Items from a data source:

= Beginning of Section =

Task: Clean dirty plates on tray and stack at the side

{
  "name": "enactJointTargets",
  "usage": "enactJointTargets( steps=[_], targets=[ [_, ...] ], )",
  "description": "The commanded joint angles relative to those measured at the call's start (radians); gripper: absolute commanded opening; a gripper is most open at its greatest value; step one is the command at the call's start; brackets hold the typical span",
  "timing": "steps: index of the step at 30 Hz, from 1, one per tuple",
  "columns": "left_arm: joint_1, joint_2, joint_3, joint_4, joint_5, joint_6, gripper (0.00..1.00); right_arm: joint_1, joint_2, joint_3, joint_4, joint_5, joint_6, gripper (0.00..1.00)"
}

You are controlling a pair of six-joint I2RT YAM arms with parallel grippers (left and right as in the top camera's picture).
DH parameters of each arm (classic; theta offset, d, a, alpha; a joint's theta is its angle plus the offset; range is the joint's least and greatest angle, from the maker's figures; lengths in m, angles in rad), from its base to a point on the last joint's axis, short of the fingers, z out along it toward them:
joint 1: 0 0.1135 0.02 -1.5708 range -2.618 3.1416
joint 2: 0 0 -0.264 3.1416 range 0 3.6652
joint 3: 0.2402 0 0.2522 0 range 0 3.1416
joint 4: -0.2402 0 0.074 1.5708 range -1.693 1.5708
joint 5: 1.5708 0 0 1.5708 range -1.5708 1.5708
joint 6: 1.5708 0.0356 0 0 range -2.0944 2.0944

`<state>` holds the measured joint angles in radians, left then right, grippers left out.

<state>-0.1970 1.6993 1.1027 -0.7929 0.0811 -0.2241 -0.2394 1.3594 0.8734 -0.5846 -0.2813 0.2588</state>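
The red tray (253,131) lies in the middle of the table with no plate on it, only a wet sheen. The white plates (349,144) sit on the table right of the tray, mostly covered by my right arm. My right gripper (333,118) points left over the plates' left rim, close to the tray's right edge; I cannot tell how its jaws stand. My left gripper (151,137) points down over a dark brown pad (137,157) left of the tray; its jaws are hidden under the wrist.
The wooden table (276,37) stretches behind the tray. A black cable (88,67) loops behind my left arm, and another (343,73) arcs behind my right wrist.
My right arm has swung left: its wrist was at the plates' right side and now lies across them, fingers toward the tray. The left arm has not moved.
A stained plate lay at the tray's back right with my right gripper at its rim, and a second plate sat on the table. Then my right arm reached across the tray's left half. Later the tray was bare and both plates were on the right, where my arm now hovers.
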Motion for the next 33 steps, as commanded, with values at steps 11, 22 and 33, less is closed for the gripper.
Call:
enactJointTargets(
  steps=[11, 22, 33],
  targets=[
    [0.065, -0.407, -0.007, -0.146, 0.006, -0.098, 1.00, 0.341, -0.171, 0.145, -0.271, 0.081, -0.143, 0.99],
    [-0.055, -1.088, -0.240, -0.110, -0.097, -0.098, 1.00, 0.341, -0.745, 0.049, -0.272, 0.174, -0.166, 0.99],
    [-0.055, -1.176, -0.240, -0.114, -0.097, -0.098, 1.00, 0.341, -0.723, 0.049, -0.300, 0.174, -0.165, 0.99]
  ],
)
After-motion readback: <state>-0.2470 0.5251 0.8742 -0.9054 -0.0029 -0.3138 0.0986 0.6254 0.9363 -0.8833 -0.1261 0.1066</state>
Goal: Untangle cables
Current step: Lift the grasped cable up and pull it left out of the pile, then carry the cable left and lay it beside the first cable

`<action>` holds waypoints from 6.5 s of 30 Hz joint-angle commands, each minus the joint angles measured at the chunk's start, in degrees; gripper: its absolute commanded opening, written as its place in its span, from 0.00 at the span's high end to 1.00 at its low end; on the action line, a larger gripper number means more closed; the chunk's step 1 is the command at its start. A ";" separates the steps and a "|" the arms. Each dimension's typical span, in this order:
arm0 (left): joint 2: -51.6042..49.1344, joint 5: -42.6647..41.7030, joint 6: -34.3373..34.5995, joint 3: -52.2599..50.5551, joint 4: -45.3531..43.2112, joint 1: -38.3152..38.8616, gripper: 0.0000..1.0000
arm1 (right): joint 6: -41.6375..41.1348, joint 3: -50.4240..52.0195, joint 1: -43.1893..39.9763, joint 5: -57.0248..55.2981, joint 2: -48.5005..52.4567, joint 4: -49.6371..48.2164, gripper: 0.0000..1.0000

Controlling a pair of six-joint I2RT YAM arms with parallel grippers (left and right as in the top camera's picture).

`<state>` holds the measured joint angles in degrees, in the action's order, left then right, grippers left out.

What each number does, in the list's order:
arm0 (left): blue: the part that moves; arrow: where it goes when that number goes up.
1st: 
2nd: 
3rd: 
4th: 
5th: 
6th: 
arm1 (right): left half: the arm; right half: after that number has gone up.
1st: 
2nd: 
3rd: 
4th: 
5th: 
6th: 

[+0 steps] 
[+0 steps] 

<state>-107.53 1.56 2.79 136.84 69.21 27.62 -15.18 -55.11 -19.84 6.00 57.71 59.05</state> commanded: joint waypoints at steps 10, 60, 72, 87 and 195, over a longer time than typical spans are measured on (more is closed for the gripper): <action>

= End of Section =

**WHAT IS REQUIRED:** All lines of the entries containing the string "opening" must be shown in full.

**SOLUTION TO THE PROBLEM:**
  "description": "The commanded joint angles relative to those measured at the call's start (radians); gripper: absolute commanded opening; a gripper is most open at its greatest value; step one is the command at the call's start; brackets hold the typical span",
`<action>` holds waypoints from 6.5 s of 30 Hz joint-angle commands, each minus the joint angles measured at the chunk's start, in degrees; gripper: its absolute commanded opening, written as its place in its span, from 0.00 at the span's high end to 1.00 at its low end; on the action line, a larger gripper number means more closed; the chunk's step 1 is the command at its start. A ";" separates the steps and a "|" the arms. Each dimension's typical span, in this order:

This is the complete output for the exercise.